Securities and Exchange Board of India (SEBI)

Securities and Exchange Board of India (SEBI) was established in 1988, however, it got statutory mandate and powers under the SEBI Act, 1992. Its objective is to protect the interests of investors in securities and to promote the development and regulation of securities market.


The Key functions of SEBI are as follows:

  • Regulating stock exchanges and other securities markets
  • Registering and regulating the working of intermediaries who are associated with securities markets in any manner.
  • Registering and regulating the working of venture capital funds and collective investment schemes including mutual funds
  • promoting and regulating self-regulatory organizations and prohibiting fraudulent and unfair trade practices relating to securities markets.

Achievements of SEBI

Though the government’s support to SEBI has always come in reaction to a crisis or the emergence of new scams and is often found wanting when it is crucially needed, yet SEBI’s has been performing appreciably.

SEBI’s oversight has not only contributed to the exponential growth of the stock market and faster settlements but also extensive use of technology, encouraging disclosures and in extending regulation for the first time over capital market intermediaries through a well designed licensing process.
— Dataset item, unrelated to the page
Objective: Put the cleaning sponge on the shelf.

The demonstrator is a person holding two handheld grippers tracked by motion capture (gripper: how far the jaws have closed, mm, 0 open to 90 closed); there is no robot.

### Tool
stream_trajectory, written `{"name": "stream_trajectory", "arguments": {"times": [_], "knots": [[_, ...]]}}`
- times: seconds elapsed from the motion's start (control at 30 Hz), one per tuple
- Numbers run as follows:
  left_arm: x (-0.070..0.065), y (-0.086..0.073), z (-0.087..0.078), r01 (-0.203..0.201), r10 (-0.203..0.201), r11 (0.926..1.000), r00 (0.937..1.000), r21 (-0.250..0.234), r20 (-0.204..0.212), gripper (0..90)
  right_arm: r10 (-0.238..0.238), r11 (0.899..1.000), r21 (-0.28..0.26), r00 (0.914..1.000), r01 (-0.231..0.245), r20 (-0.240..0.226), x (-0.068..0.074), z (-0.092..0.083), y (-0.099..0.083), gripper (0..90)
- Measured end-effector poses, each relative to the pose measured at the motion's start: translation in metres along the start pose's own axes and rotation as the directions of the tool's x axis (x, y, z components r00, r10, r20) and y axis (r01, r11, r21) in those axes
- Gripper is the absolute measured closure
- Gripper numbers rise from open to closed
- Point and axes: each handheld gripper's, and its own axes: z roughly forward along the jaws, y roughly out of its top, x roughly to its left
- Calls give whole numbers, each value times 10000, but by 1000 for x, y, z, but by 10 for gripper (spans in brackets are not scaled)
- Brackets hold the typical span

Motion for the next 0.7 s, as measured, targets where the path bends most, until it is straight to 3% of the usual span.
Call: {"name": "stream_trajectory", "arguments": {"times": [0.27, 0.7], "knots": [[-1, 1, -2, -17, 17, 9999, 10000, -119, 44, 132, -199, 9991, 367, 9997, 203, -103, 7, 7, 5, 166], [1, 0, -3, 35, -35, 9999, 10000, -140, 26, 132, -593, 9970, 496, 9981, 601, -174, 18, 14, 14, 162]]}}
Following are some of its notable achievements:

Dematerialization of shares

SEBI introduced dematerialized holding of shares and securities after the Depositories Act was passed in 1996. It did away with physical certificates that were prone to postal delays, theft and forgery, apart from making the settlement process slow and cumbersome. This also prevented the issue of fake share certificates floating in the market. It enabled electronic trading, with investors and traders even able to work from home.

Faster settlement process

SEBI is credited with quickly moving from a T+5 settlement cycle in 2001 to T+2 in 2003, or two days between the trade and shares being credited to the buyers’ account, down from five.

Stronger and clearer regulations, orders

In the early years, powerful brokers’ lobbies controlled share price movements and could afford to ignore SEBI. That this is no longer the case is, in large part, because of the quality of orders passed by SEBI. The mechanism of drafting new regulations has improved substantially.
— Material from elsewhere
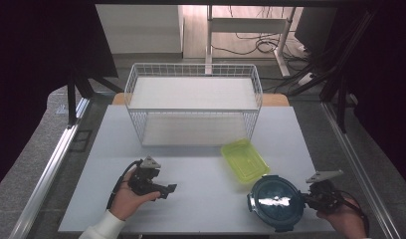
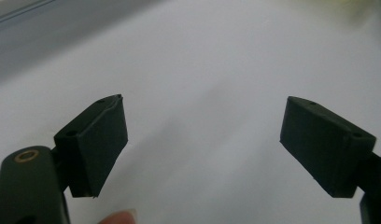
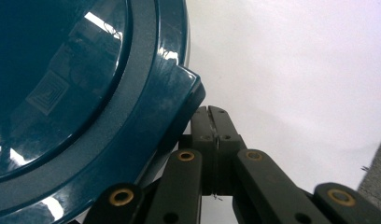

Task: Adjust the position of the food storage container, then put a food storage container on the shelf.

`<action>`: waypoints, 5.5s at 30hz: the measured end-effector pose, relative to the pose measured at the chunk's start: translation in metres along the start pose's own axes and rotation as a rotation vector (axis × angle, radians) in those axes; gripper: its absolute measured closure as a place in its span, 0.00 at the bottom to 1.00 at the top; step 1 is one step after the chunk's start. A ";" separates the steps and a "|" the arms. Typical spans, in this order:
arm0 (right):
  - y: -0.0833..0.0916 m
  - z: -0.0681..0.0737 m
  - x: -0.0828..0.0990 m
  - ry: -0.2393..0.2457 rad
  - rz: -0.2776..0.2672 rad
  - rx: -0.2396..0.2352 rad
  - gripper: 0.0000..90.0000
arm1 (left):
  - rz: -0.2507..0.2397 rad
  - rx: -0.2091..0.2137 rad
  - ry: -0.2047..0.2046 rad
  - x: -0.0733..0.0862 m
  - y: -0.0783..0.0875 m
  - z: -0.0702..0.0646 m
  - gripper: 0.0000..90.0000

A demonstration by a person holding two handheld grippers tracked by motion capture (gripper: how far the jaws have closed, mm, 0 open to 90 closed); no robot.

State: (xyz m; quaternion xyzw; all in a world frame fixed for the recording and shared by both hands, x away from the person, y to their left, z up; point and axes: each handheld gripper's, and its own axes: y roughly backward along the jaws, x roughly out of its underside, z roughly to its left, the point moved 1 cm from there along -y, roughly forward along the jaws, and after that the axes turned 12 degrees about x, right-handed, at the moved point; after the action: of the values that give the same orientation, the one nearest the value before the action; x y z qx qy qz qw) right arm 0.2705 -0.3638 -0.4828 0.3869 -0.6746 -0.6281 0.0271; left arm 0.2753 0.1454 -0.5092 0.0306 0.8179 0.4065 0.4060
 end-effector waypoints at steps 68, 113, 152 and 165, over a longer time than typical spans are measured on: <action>0.024 -0.001 0.005 -0.366 -0.255 -0.194 0.20 | -0.136 0.255 0.163 -0.044 -0.071 -0.101 0.06; -0.004 0.007 0.024 -0.645 -0.046 -0.547 0.32 | -0.062 0.597 0.454 -0.058 -0.143 -0.142 0.43; 0.049 0.025 -0.026 -0.571 -0.207 -0.473 0.39 | -0.215 0.528 0.348 -0.084 -0.072 -0.132 0.52; 0.031 0.040 -0.105 -0.481 -0.253 -0.516 0.39 | -0.272 0.463 0.358 -0.097 -0.028 -0.079 0.52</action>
State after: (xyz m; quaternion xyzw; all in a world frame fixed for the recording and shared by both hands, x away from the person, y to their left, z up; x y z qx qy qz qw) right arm 0.3078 -0.2746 -0.4171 0.2887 -0.4280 -0.8489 -0.1132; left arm 0.2933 0.0392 -0.4391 -0.0595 0.9437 0.1508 0.2883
Fostering mutual fund industry

While the Indian mutual fund industry has grown manifold from being a monopoly until the early 1990s—when Unit Trust of India, set up in 1964, was the only game in town—their reach remains low outside India’s top 20 cities. SEBI has taken several steps to increase the popularity of mutual fund products and prevent mis-selling of products by distributors.

Other Initiatives

Some of the other initiatives include relaxing know your customer (KYC) norms  for small investors and widening the distribution network in rural India by roping  in postal agents.

Foreign institutional investors

The Indian equity markets were opened to foreign institutional investors, or FIIs, in 1993 and they are now the key driving force behind stock movements. The FII investment ceiling was raised to 49% in March 2001 while the dual approval process for FII registration, by the Reserve Bank of India and SEBI, was scrapped in 2003, when they came under the remit of the SEBI. Since 2004, SEBI has been consistently revising the FII investment limit in both corporate as well as government debt.
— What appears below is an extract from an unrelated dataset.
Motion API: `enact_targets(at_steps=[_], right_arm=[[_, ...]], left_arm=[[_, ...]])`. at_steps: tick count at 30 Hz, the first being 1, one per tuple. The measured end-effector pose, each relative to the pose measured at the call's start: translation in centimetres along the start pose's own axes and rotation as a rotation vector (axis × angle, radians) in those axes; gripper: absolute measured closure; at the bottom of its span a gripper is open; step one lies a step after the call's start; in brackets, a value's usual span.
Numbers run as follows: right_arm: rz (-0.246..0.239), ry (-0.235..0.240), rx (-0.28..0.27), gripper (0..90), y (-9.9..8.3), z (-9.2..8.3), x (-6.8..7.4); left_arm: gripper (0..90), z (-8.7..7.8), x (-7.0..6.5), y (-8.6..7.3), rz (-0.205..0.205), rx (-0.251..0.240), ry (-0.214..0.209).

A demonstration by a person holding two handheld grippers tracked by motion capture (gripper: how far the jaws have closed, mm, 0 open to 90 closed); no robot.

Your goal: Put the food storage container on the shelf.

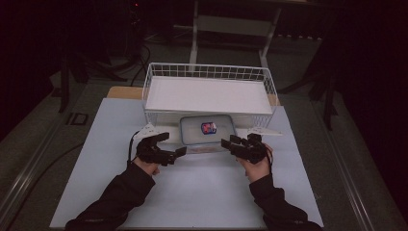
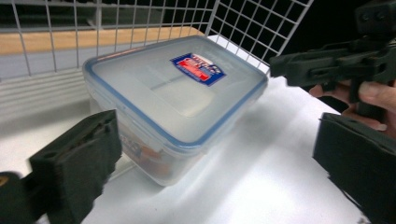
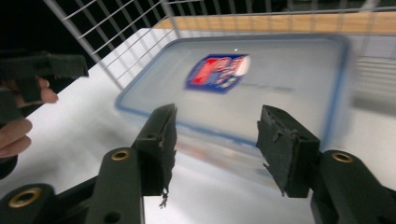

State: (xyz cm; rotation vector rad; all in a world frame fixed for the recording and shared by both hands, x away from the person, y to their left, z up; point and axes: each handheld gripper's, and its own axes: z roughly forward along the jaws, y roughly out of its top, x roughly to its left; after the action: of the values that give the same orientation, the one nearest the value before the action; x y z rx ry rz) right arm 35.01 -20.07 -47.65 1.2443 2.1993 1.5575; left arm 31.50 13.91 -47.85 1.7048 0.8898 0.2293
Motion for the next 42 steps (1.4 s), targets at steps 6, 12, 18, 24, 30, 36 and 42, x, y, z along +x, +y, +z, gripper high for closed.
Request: enact_targets(at_steps=[6,12,18,24,30,36,42], right_arm=[[-0.035,0.05,0.056,74.8,-1.0,1.3,1.5],[-0.053,0.057,0.102,89.8,-1.5,2.6,2.0],[-0.063,0.031,0.122,89.8,-1.5,4.0,2.0],[-0.074,0.019,0.115,89.8,-1.1,5.1,1.8],[-0.066,-0.018,0.107,89.9,-0.2,6.1,1.0],[-0.055,-0.044,0.092,89.9,0.5,7.1,0.3],[-0.057,-0.059,0.076,89.9,0.9,8.0,0.0]], left_arm=[[0.0,-1.5,-1.3,-1.0,0.006,0.015,-0.042],[0.0,-2.1,-2.1,-2.5,0.004,0.051,-0.058],[0.0,-1.8,-2.2,-3.3,0.017,0.056,-0.058],[0.0,-1.8,-2.1,-3.5,0.017,0.041,-0.048],[0.0,-1.9,-1.9,-3.5,0.024,0.031,-0.041],[0.0,-1.8,-1.9,-3.6,0.029,0.033,-0.045],[0.0,-1.9,-1.8,-3.5,0.03,0.026,-0.039]])
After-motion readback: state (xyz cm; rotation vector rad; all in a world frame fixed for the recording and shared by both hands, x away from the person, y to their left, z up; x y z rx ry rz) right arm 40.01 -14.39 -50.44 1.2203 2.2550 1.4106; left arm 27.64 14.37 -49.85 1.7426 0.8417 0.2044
SEBI has also been consistently pushing to encourage holders of P-notes to enter the market as registered FIIs.

Merger of FMC with SEBI

In 2015, the Forward Market Commission was merged with SEBI. With this, the regulation of commodity derivatives market has shifted to SEBI under Securities Contracts Regulation Act (SCRA) 1956. The Forward Contracts Regulation Act (FCRA), 1952 got repealed and FMA ceased to exist. With this merger, all three national and six regional commodity exchanges have come under the ambit of national capital market regulator SEBI. This merger has created SEBI has a unified regulator for commodities and capital markets in India.